Cultura e arte come strumenti per l’accoglienza

Nell’ambito delle attività di Mediterranean Hope, programma migranti e rifugiati della Federazione delle chiese evangeliche in Italia, un nuovo percorso ad hoc per le persone arrivate a Roma grazie ai corridoi umanitari, realizzato da due giovani volontari.

Roma (NEV), 9 novembre 2023 – Conoscere la cultura, l’arte, il patrimonio storico italiani come step per un’inclusione possibile.

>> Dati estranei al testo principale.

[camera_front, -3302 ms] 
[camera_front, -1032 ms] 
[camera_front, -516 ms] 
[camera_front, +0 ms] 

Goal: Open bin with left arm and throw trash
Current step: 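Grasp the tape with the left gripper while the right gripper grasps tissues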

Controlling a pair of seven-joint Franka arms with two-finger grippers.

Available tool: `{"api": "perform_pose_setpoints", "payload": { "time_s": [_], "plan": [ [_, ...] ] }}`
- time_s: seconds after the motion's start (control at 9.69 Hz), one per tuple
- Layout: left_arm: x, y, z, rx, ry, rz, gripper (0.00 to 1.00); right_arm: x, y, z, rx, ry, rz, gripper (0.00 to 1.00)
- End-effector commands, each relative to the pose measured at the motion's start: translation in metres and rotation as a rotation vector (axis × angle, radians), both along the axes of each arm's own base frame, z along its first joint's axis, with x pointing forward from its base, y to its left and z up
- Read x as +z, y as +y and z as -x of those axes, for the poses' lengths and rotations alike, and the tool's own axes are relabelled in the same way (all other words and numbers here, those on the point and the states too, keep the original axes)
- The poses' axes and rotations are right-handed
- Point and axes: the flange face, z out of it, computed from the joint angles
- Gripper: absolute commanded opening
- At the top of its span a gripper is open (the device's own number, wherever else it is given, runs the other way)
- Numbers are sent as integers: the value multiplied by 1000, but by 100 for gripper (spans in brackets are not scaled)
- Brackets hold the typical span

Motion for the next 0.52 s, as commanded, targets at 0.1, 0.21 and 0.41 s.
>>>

Nell’ambito dei progetti della Federazione delle chiese evangeliche in Italia dedicati alla gestione e alla accoglienza delle persone migranti, da ottobre si sta svolgendo “un percorso educazionale e culturale orientato sia alla conoscenza storico-urbanistica della città di Roma, dove alcuni beneficiari vivono, e più in generale di approfondimento della cultura e dell’arte”, spiegano i promotori.

L’idea, continuano “nasce dalla convinzione che una buona integrazione e inclusione non si possano concretizzare senza una buona conoscenza della storia e della cultura del Paese in cui si arriva, anche come possibilità di incontro con la società”.

Roma da questo punto di vista “rappresenta sicuramente lo scenario ideale nel quale implementare questo nostro progetto di educazione museale e alla bellezza e più in generale al patrimonio culturale che fortunatamente l’Italia esprime”. Al progetto partecipano Luise Jessberger, volontaria FCEI dalla Germania e Brian Sbaffi, volontario sempre presso la FCEI nell’ambito del servizio civile.

L’attività, in questa prima fase di avvio, ha visto l’ideazione di una mini guida turistica nella quale sono state previste 5 tappe. Il 10 ottobre scorso il primo percorso itinerante nella città con alcuni dei ragazzi di origine siriana ed afghana accolti nella Capitale, arrivati in Italia grazie ai corridoi umanitari, che hanno visitato le principali attrazioni romane. Domenica 12 novembre la seconda “puntata” dell’iniziativa, con una visita al Museo storico della Liberazione e al Museo Boncompagni Ludovisi.